### Problem
Your answer should consist of the lines below that hold the word "both".

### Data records
--- START ---

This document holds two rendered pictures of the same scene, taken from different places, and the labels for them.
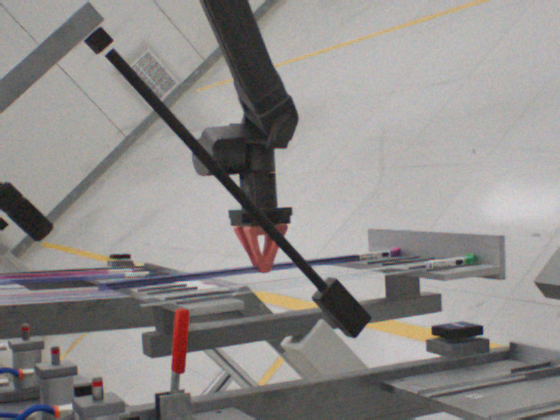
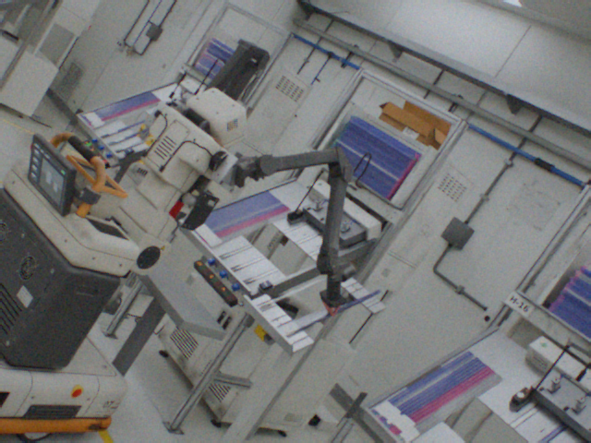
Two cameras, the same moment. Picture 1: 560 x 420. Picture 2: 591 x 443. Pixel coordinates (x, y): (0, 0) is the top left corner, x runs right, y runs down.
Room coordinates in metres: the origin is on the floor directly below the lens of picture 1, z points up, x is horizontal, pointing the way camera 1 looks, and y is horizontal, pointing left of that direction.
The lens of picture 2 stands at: (3.51, -1.48, 1.43)
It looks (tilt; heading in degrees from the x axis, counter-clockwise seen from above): 7 degrees down; 153
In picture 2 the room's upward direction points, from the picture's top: 34 degrees clockwise
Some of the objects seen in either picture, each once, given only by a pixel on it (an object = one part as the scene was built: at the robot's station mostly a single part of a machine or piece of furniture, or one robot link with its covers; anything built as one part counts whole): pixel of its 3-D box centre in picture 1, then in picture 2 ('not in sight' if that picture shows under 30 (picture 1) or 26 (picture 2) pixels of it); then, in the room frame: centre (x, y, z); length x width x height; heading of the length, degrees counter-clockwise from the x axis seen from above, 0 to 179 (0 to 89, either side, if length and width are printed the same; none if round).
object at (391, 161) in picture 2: not in sight; (375, 159); (0.40, 0.30, 1.52); 0.51 x 0.13 x 0.27; 20
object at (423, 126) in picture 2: not in sight; (422, 125); (0.20, 0.55, 1.82); 0.68 x 0.30 x 0.20; 20
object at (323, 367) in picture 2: not in sight; (253, 349); (0.30, 0.40, 0.31); 0.70 x 0.65 x 0.62; 20
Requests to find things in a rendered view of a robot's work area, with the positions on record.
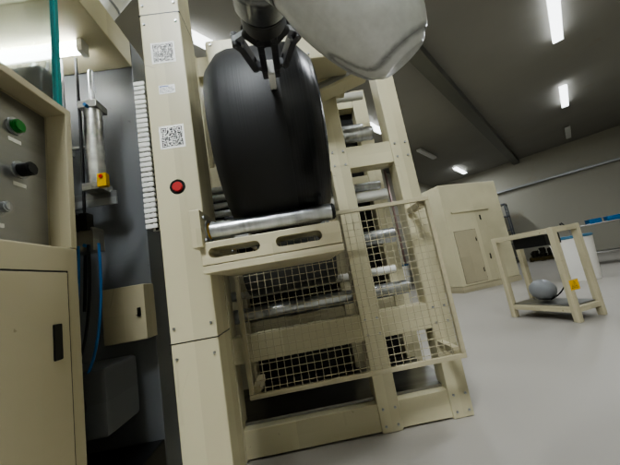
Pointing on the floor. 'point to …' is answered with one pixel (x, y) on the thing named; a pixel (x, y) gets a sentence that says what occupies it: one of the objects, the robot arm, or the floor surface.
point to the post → (223, 379)
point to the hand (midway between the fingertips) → (271, 75)
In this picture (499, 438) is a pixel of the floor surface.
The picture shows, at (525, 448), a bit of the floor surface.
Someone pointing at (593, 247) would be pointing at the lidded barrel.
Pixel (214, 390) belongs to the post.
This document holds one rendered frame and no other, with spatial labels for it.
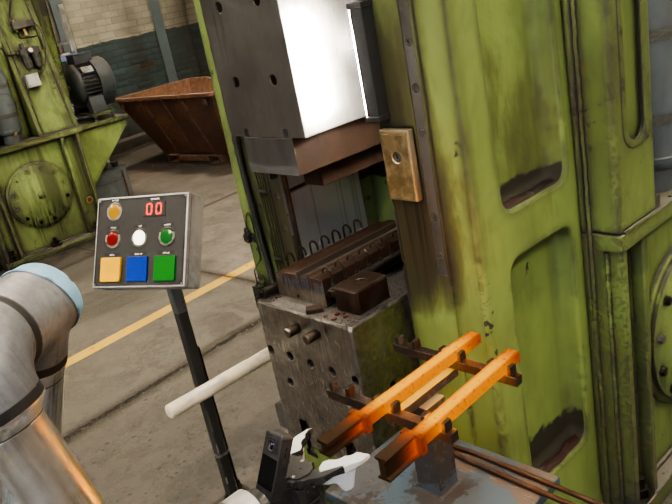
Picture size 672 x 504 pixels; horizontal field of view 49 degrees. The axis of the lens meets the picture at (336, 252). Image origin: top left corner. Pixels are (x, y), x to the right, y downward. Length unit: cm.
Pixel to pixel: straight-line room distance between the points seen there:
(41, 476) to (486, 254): 108
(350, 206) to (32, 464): 151
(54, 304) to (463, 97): 94
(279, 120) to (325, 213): 50
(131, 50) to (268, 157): 921
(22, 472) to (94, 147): 608
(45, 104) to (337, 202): 464
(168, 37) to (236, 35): 956
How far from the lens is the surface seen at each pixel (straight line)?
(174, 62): 1143
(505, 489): 162
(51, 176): 656
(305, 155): 182
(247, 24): 182
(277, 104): 180
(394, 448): 128
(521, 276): 195
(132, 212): 233
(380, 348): 188
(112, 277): 234
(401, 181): 174
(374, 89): 170
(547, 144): 196
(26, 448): 100
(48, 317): 105
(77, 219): 672
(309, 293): 196
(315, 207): 220
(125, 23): 1105
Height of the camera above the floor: 170
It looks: 20 degrees down
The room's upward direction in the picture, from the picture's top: 11 degrees counter-clockwise
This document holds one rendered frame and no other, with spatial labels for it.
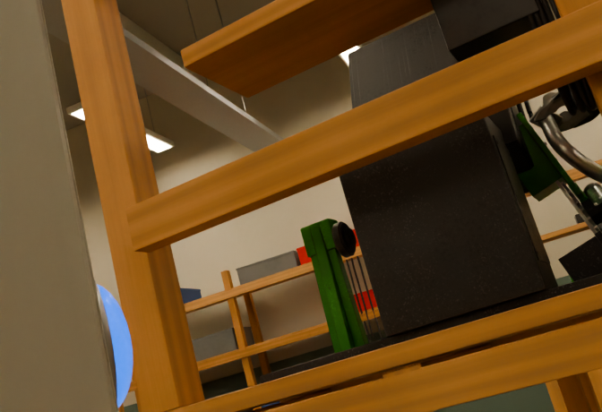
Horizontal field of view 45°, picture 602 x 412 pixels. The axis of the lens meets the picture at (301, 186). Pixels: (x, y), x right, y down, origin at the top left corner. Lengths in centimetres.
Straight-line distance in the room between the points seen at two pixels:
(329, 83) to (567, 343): 683
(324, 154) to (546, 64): 39
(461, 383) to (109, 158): 85
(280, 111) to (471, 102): 682
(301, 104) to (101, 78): 633
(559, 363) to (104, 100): 104
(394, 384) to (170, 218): 52
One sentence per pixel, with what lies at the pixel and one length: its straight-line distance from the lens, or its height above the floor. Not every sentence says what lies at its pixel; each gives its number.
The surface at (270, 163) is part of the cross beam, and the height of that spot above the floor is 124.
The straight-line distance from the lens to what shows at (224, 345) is 725.
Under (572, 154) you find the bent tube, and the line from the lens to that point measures 147.
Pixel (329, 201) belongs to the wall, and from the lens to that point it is 755.
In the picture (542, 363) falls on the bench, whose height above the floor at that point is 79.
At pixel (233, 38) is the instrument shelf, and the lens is 142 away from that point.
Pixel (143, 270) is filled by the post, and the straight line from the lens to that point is 149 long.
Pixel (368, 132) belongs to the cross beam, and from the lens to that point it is 123.
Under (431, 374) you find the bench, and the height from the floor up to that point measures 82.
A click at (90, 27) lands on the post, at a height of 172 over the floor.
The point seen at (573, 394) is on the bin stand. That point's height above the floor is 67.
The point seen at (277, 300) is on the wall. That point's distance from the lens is 763.
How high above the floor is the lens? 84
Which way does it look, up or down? 16 degrees up
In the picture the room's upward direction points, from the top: 16 degrees counter-clockwise
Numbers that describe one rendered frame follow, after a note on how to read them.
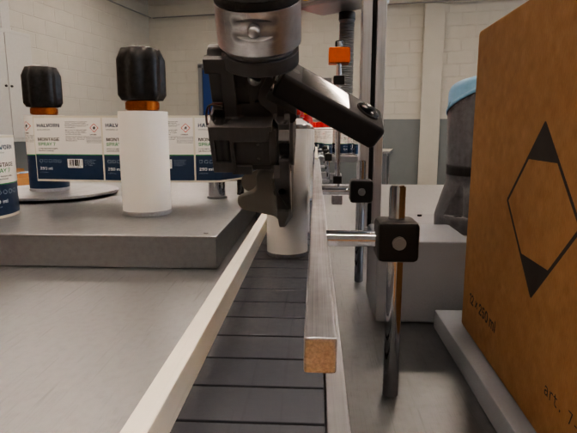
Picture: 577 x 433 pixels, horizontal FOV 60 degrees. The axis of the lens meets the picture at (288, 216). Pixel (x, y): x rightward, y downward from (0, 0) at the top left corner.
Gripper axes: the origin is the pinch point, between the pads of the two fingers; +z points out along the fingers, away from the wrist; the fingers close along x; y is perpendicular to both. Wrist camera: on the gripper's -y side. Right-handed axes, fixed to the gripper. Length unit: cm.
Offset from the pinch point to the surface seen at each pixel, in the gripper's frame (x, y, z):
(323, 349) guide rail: 34.1, -3.4, -22.4
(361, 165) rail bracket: -10.2, -9.1, -0.3
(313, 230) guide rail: 17.3, -3.0, -13.1
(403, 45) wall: -750, -142, 272
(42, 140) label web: -51, 59, 21
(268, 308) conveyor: 16.4, 0.9, -3.1
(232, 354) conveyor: 24.3, 2.6, -7.7
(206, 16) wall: -835, 187, 252
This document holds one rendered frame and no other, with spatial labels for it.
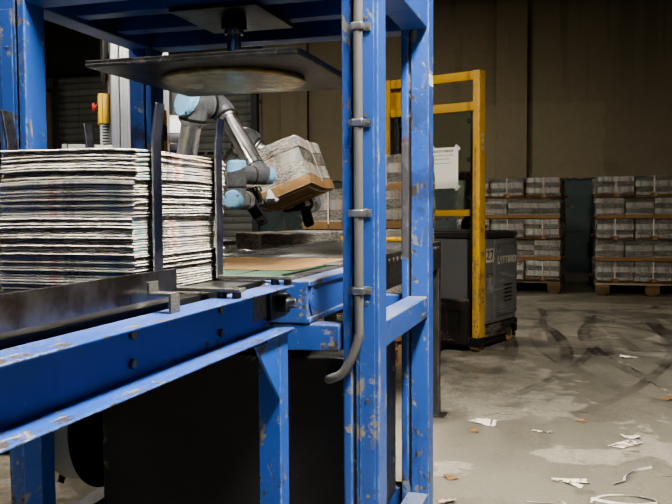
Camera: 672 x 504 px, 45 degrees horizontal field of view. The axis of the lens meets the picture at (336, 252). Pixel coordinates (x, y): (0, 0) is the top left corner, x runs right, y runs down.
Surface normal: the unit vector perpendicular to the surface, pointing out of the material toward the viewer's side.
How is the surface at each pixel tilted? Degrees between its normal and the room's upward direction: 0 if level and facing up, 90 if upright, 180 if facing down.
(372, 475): 90
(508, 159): 90
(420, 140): 90
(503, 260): 90
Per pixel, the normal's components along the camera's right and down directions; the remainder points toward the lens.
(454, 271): -0.61, 0.04
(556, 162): -0.29, 0.05
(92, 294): 0.96, 0.01
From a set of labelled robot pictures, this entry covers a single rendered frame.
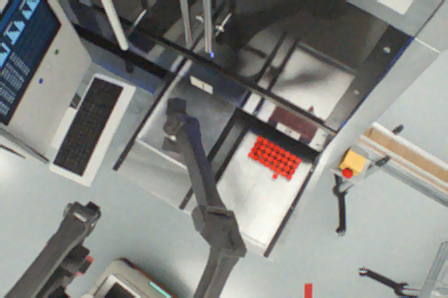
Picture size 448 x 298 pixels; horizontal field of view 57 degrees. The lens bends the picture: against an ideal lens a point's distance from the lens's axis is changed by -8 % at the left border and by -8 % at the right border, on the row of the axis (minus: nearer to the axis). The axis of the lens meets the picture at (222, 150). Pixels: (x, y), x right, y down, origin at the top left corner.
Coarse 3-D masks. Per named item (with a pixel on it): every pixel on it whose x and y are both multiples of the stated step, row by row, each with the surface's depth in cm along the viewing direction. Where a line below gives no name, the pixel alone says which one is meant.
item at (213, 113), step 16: (176, 80) 170; (176, 96) 170; (192, 96) 170; (208, 96) 170; (160, 112) 168; (192, 112) 168; (208, 112) 168; (224, 112) 168; (144, 128) 164; (160, 128) 166; (208, 128) 166; (224, 128) 164; (144, 144) 164; (160, 144) 165; (208, 144) 165; (176, 160) 160
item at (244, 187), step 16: (240, 144) 161; (240, 160) 163; (224, 176) 162; (240, 176) 162; (256, 176) 162; (304, 176) 160; (224, 192) 160; (240, 192) 160; (256, 192) 160; (272, 192) 160; (288, 192) 160; (240, 208) 159; (256, 208) 159; (272, 208) 159; (240, 224) 157; (256, 224) 157; (272, 224) 157; (256, 240) 156
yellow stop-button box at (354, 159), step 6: (348, 150) 150; (354, 150) 149; (360, 150) 149; (348, 156) 149; (354, 156) 149; (360, 156) 149; (366, 156) 149; (342, 162) 149; (348, 162) 148; (354, 162) 148; (360, 162) 148; (342, 168) 153; (348, 168) 150; (354, 168) 148; (360, 168) 147; (354, 174) 152
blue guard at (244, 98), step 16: (64, 0) 150; (80, 16) 156; (96, 16) 148; (96, 32) 163; (112, 32) 154; (128, 48) 161; (144, 48) 153; (160, 48) 145; (160, 64) 159; (176, 64) 151; (192, 64) 143; (208, 80) 149; (224, 80) 142; (224, 96) 155; (240, 96) 147; (256, 96) 140; (256, 112) 152; (272, 112) 144; (288, 112) 137; (304, 128) 142; (320, 144) 147
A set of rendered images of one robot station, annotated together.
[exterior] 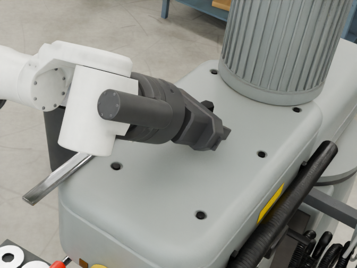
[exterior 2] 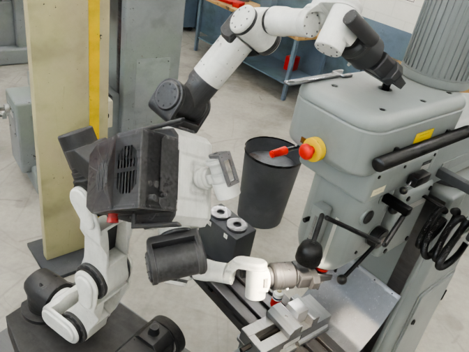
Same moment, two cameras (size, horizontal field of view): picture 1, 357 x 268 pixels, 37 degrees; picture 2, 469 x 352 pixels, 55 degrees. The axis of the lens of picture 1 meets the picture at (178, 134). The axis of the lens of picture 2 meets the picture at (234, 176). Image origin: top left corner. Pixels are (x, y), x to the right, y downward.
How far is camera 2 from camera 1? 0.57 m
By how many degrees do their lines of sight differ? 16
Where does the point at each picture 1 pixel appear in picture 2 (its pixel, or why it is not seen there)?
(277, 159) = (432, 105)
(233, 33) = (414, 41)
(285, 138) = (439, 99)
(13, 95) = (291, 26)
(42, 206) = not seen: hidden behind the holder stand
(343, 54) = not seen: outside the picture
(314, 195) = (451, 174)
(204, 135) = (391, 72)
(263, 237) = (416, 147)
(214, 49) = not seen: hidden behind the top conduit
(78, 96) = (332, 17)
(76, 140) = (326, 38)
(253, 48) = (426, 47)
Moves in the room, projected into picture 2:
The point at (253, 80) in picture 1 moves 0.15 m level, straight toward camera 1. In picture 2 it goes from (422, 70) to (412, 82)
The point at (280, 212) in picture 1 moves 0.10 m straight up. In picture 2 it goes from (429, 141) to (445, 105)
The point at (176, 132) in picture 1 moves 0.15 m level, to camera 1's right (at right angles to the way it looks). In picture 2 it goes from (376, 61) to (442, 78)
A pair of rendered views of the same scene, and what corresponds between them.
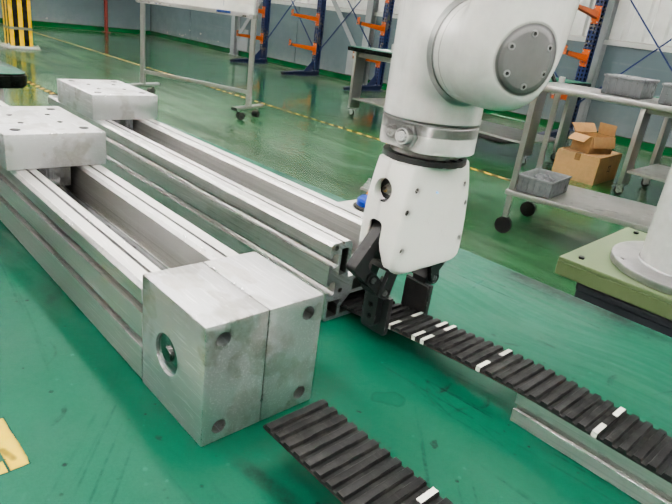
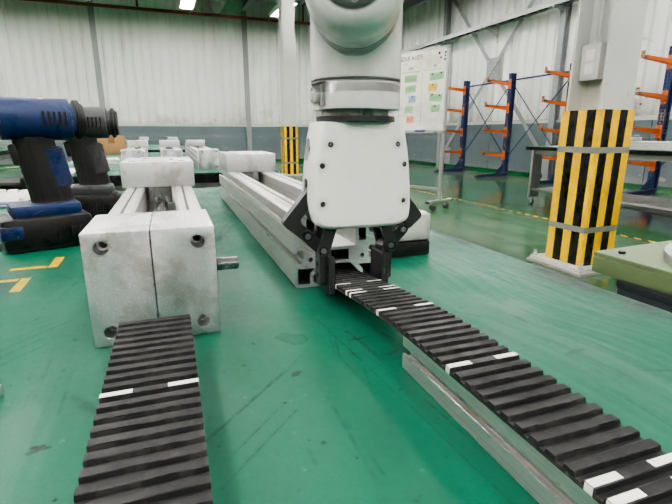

--- END ---

### Solution for this problem
Gripper axes: the origin is the pinch point, between the pads of the two fingers; +z points out along the fingers, away from the wrist; the fingers close along x; y is perpendicular to both. Wrist camera: on the gripper's -y side. Right-handed axes, fixed to the gripper. Length unit: cm.
Coarse 3-D masks. Per named item (with a pixel on it): every pixel on it whose x and y are both multiples of the stated step, row by row, each with the surface's depth in cm along the viewing direction. Where a line below gives no name, the pixel alone says which one is meant.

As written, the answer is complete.